If the VMS includes a network of relationships, then it’s essential to determine if the glyph variations are meaningful and whether the spaces are real or contrived. As an example, is the unique word qoToldaiin, on plant 4v, related to the component words qoTol,daiin  that appear next to each other on folios 19v, 21v? The first one has a sharp-4 and an ambiguous space. The latter two, have sharp-4 and very clear spaces.

I have much more information on individual glyphs, but this is more than enough for one blog. I’d like to close with a suggestion that “confidence levels” for certain variations be documented in some way (for example, a pointed or rounded q might not be significant, but q with a high ascender is sufficiently different that it might), and a strong suggestion for structuring VMS transcripts to include Quire X, Side X, Folio X in the explanatory sections for each folio. That way, when looking at glyph variations and V-word relationships, it’s easier to see if similarities and differences are tied to physical proximity.

J.K. Petersen

© Copyright 2017 J.K. Petersen, All Rights Reserved

2 thoughts on “Sense or Non-Sense?

  1. D.N. O'Donovan

    -JkP – not my area of course, but with a little background in other textual studies, I have to say I shudder at Pelling’s casual way of supposing we know enough to ‘correct’ the Voynich text.
    Even when a text is legible, and in a known language, and fairly well understood in terms of the time and culture from which it first emerged, textual emendations are (these days) done only by the most eminent experts in the relevant discipline, and then with far more caution than we did fifty years ago.

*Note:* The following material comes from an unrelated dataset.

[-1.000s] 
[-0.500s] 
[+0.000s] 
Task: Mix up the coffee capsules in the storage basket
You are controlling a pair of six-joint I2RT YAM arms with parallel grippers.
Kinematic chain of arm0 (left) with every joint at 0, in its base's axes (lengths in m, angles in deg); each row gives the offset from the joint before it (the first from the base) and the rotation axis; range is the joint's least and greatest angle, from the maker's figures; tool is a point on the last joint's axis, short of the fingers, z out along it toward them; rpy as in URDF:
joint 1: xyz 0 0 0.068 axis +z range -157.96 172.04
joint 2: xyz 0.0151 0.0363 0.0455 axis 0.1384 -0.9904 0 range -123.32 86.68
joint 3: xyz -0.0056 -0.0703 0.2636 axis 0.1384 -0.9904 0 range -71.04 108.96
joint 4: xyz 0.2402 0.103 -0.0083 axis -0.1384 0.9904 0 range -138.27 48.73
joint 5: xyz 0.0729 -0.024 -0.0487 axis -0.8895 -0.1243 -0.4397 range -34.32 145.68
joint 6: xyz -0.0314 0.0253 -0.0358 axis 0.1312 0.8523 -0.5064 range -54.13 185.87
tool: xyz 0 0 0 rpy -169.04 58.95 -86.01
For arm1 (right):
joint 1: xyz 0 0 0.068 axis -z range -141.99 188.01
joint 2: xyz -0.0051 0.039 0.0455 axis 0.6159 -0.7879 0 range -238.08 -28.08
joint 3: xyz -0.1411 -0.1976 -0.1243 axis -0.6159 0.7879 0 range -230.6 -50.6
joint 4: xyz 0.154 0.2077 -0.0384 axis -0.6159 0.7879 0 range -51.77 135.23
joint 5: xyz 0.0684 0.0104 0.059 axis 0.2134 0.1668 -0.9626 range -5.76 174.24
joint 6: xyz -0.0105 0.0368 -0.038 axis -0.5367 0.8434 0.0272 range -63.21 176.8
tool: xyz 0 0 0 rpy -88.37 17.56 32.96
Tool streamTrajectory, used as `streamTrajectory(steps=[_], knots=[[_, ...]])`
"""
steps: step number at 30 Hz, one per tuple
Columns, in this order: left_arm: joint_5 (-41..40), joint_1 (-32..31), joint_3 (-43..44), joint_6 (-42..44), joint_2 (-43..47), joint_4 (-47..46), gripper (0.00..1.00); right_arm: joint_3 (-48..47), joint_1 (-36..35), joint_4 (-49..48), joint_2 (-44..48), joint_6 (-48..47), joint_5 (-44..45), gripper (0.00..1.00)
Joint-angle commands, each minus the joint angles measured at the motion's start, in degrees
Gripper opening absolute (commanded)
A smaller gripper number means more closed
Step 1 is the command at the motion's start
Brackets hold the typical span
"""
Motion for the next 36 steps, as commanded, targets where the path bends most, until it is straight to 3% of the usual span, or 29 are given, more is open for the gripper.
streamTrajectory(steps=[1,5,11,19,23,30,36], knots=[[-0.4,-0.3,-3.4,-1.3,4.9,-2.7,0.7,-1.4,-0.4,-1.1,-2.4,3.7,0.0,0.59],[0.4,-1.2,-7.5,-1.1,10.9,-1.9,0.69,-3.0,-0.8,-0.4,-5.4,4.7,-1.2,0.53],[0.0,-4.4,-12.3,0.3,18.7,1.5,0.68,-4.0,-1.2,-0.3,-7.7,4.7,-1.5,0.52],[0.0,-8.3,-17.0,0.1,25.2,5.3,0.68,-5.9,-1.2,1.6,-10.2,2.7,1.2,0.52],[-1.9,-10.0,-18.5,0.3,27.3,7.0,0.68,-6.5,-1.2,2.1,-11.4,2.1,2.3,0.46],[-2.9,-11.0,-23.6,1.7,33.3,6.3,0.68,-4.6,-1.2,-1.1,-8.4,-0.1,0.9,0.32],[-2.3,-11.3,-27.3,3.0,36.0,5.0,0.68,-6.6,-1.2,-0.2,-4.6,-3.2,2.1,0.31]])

    When you think that so little effort has been expended asking (rather than assuming) the cultural origin, antiquity or otherwise, and nature of the text (is it really meant to read as standard prose or poetry?) then the idea of ‘correcting’ it just send chills up my spine.

    Btw – I thought the idea mentioned on cipher mysteries, of having a crowd-funded competition with financial reward/compensation was absolutely brilliant. Just one opinion, of course, not a word from on high. 🙂

    Reply
    1. J.K. Petersen Post author

      I think Pelling may have been speaking from a statistical point of view when he was talking about corrections to the text when creating transcriptions.

      Assuming that the VMS text is built with a certain amount of internal consistency, if one can discern some of those patterns, one can make mathematical assessments that help support or deny a subjective impression that something looks like a correction, reversal, or other kind of scribal error. But I don’t want to speak for him, that’s just my impression. He will probably address your concern for himself and may already have done so in response to others on his own blog.